Talking is my livelihood. There are three ways that I ruin a conversation:

1. I talk too much about myself.

Conversations should be back and forth. A great conversation should be 50 percent you and 50 percent them. Some of my greatest conversations have been 30 percent me and 70 percent them.

To eliminate this, I ask questions. I try to ask two or three questions at the beginning of a conversation. It sets the tone of “them” not “me.”

2. I turn the conversation back to me.

I’m too good at this. Someone describes a difficulty they experienced and I say, “That’s terrible, I went through the same thing.” Then 70 percent of the conversation becomes my problem.

The Spirit now puts a hindrance in my thoughts when I switch a conversation. It sounds something like, “Stop that!” Not audible words, but clearly God.

I now pray in the morning to be led by the Spirit and not my desire to talk about myself.

1. I take umbrage.

HHHHMMMHHM – umbrage. It means that I get upset at something said to me.

In every conversation, something critical of you, something with which you disagree, or something blatantly untrue, will be said. Calm yourself.
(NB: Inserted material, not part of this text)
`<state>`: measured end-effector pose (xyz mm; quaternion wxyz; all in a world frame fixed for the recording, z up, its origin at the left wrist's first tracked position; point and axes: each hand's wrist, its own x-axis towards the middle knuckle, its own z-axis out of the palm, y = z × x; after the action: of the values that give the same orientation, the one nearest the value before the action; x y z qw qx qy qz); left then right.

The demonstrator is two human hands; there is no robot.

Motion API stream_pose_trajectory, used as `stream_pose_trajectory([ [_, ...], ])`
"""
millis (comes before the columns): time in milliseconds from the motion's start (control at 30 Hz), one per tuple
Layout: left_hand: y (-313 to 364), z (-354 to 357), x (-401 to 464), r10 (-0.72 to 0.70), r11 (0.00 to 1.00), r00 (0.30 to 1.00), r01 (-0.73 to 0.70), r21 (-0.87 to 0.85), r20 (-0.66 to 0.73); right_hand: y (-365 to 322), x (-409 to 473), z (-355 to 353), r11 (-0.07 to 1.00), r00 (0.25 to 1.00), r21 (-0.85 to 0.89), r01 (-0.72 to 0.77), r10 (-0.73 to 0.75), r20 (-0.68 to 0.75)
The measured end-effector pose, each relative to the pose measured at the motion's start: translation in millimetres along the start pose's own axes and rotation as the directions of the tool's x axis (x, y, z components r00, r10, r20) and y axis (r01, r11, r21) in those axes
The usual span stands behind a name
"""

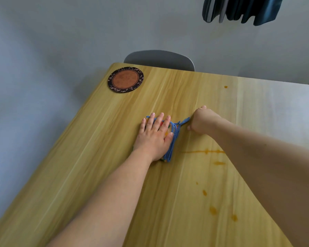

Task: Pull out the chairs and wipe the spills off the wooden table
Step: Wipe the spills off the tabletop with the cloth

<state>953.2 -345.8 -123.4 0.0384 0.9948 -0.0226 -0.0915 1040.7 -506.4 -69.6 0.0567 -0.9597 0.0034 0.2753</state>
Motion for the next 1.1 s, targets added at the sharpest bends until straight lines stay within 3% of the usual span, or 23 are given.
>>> stream_pose_trajectory([
  [133, -1, 4, -16, -0.012, 1.000, 1.000, 0.012, 0.012, 0.006, 5, -10, 7, 0.991, 0.990, -0.105, 0.084, -0.094, -0.103],
  [267, -2, 6, -37, -0.022, 1.000, 1.000, 0.022, 0.008, 0.018, 7, -51, 23, 0.973, 0.954, -0.104, 0.205, -0.223, -0.200],
  [467, -5, 10, -75, -0.015, 1.000, 0.999, 0.015, 0.006, 0.038, 6, -124, 51, 0.943, 0.942, -0.225, 0.246, -0.287, -0.174],
  [700, -9, 18, -128, -0.015, 1.000, 0.999, 0.015, -0.002, 0.035, -4, -198, 85, 0.922, 0.946, -0.231, 0.310, -0.323, -0.019],
  [1100, -20, 32, -210, -0.017, 1.000, 0.999, 0.017, -0.018, 0.029, -27, -248, 137, 0.912, 0.968, -0.328, 0.247, -0.219, 0.121],
])
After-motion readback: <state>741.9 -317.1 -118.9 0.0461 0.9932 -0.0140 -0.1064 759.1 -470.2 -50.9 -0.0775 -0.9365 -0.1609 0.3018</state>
Don’t let the devil of defensiveness take over.

Now the “serene” you speaks grace – returning a compliment for insult, deflecting for peace, or even agreeing with them (if it is true).

_________

Great conversations end in grace.

It is a discipline of the Spirit to converse while sensing the Spirit within. When I am “aware myself of the Spirit’s presence,” I get a sense of what the conversation is about and how to respond in truth and love.

The culture emphasizes “telling your story” – or talking about yourself.

Conversations aren’t about us but about Jesus. In each conversation, as representatives of Christ, we plant seeds of His kingdom. I try to start each conversation by asking God, “Let me sense what You want me to say.”

I still talk too much, change the storyline to myself, and get upset at something said.

Last week a man in his 30s came up to me and said, “When I was a teenager you told me that I could do anything that I wanted to do. I’ve never forgotten what you said. It has given me a lot of confidence.”

I didn’t remember the conversation. Evidently, it was one of my best!

However, I do remember my biology teacher in high school saying to me – after I received, in my case, an almost extinct A+:  “You know, Grant, if you focus more, you can do anything that you want to do.”

One of her best conversations. I doubt if she remembered it. I did and I repeat it often.